Michael Brodie thrilled fans in his native Manchester during a 15-year career. Photo from Brodie's Facebook
Fighters Network
26
Dec

Former featherweight contender Michael Brodie is back in the gym. No, Brodie isn’t training for a comeback. At 38, this native of Manchester, England has reconciled that his days as a fighter are over. What brings him to Taylor Made Fitness each morning is his search for the next British boxing superstar. In a group of youngsters from the same streets as himself, he intends to find a standout or two.

“Look, if I can do it so can they,” says Brodie, whose professional career stretched from 1994 to 2009, resulting in a professional record of 36-4-1 (24 knockouts). “I will show them how to box proper because it’s an art, not just combat. I want my lads fighting off the back foot, hit and move, you know what I mean?”

The gym, which is in the Newton Heath section of Manchester, is a refuge for wayward teens, a sort-of in-school suspension destination where kids who have been kicked out of school can do their schoolwork and learn a little boxing on the side. Mike Taylor, who owns the gym, says Brodie is a welcome addition to the facility.

“He’s been there, seen it and done it,” said Taylor. “He’s been a bad lad at school, and boxing and fitness changed his life around just like me. We need people around the young people who have been there and learned from their mistakes.”



Brodie, who has been training at the gym for less than two months now, loves the atmosphere of the gym. It allows him to be close to the sport that made him a popular fan favorite, filling the M.E.N. Arena in Manchester and York Hall in London full of admirers spurring him along with soccer chants.

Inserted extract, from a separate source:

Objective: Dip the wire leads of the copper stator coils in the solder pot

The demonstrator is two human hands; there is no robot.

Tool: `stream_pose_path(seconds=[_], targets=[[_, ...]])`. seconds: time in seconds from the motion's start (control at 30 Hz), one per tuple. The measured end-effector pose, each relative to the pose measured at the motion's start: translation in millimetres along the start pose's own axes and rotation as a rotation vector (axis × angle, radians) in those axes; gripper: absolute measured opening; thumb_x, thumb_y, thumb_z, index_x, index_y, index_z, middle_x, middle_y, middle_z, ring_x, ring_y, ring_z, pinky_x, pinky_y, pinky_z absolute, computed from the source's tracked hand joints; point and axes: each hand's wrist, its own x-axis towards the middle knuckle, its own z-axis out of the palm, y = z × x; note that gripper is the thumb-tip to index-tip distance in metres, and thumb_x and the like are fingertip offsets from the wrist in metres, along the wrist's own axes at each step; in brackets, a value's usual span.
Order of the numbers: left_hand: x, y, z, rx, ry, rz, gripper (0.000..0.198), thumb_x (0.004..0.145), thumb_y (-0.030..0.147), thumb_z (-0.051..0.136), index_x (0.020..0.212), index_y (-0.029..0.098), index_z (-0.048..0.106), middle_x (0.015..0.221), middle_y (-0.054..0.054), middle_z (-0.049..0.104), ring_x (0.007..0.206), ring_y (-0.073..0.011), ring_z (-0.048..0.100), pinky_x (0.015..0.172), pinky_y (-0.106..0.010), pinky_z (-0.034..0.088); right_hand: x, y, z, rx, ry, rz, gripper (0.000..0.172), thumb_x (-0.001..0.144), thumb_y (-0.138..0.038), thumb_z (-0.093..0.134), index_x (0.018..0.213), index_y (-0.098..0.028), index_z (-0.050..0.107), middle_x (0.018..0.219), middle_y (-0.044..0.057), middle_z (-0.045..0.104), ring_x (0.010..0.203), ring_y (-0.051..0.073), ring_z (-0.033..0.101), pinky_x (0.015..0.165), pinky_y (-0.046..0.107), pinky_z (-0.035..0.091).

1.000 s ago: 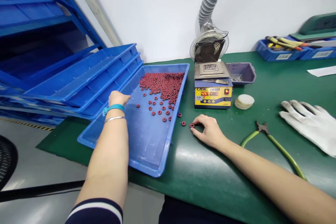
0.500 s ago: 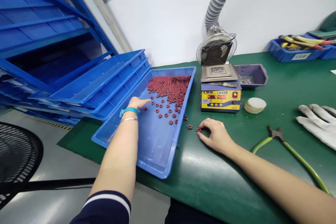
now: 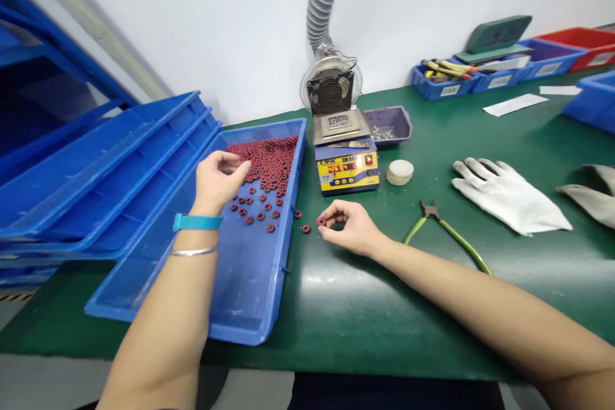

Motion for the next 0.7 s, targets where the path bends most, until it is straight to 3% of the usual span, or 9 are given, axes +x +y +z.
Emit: stream_pose_path(seconds=[0.03,0.1,0.2,0.33,0.5,0.6,0.7], targets=[[-13,18,5.7,-0.177,-0.103,0.112,0.030,0.075,0.039,0.066,0.092,0.016,0.058,0.087,-0.005,0.066,0.079,-0.0168,0.062,0.074,-0.027,0.050,1,-5,-1,0.019,0.004,-0.023,0.015,0.065,-0.026,0.068,0.072,-0.018,0.058,0.070,0.001,0.067,0.059,0.013,0.063,0.060,0.027,0.054],[-43,47,20.2,-0.290,-0.454,0.287,0.044,0.066,0.047,0.075,0.093,0.017,0.060,0.086,-0.004,0.065,0.076,-0.0161,0.061,0.067,-0.025,0.048,1,-13,-4,0.030,0.016,-0.097,0.014,0.066,-0.025,0.068,0.074,-0.018,0.058,0.071,0.000,0.066,0.059,0.012,0.062,0.061,0.026,0.054],[-77,68,41.5,-0.198,-0.591,0.424,0.046,0.062,0.056,0.077,0.076,0.017,0.056,0.070,0.000,0.058,0.063,-0.0122,0.050,0.057,-0.024,0.038,0,-21,-8,-0.019,0.052,-0.229,0.014,0.067,-0.019,0.064,0.080,-0.018,0.059,0.074,0.000,0.064,0.065,0.013,0.061,0.065,0.027,0.054],[-82,65,51.6,-0.204,-0.609,0.409,0.045,0.083,0.055,0.057,0.060,0.018,0.045,0.054,0.004,0.042,0.052,-0.0090,0.035,0.050,-0.024,0.027,-2,-25,-10,-0.125,0.111,-0.326,0.011,0.070,-0.017,0.061,0.080,-0.020,0.058,0.077,0.001,0.063,0.072,0.015,0.061,0.071,0.029,0.054],[-78,66,47.8,-0.387,-0.653,0.472,0.041,0.091,0.040,0.045,0.057,0.017,0.045,0.054,0.002,0.043,0.052,-0.0087,0.038,0.051,-0.023,0.030,0,-28,-10,-0.018,0.119,-0.276,0.011,0.074,-0.023,0.065,0.078,-0.020,0.055,0.076,0.000,0.061,0.069,0.014,0.062,0.072,0.029,0.058],[-81,70,51.6,-0.541,-0.561,0.321,0.043,0.091,0.042,0.049,0.056,0.018,0.045,0.049,0.002,0.045,0.046,-0.0085,0.041,0.049,-0.023,0.033,2,-30,-11,0.028,0.158,-0.290,0.013,0.073,-0.023,0.067,0.078,-0.021,0.055,0.078,0.000,0.062,0.072,0.014,0.063,0.073,0.029,0.059],[-80,67,60.5,-0.777,-0.360,0.126,0.045,0.090,0.046,0.053,0.056,0.018,0.045,0.047,0.003,0.045,0.045,-0.0085,0.045,0.050,-0.022,0.037,4,-31,-13,0.074,0.205,-0.327,0.014,0.073,-0.021,0.068,0.079,-0.021,0.056,0.079,0.001,0.063,0.072,0.014,0.063,0.072,0.029,0.060]])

“There’s only one Mikie Brodie, walking along singing a song, walking in a Brodie wonderland. That’s what they used to chant,” remembers Brodie, who claimed that fans of fellow Mancunian Ricky Hatton “nicked” the gimmick, adopting it to Hatton and making it a staple of his image.

Training allows Brodie to remain close to the sport where he was able to win British, Commonwealth and European titles, while challenging four times for a world title.

More importantly, it allows Brodie a chance to rebuild his name, following acquittal on charges that he had transported £138,000 worth of cocaine (about $220,000) that was found in the back of the taxi cab he was driving. According to the Manchester Evening News, Brodie was arrested last Fall when a package of cocaine was found under the passenger seat. Brodie spent two months in HM Prison Preston, a correctional facility he calls “horrible” and “the worst place in the world.”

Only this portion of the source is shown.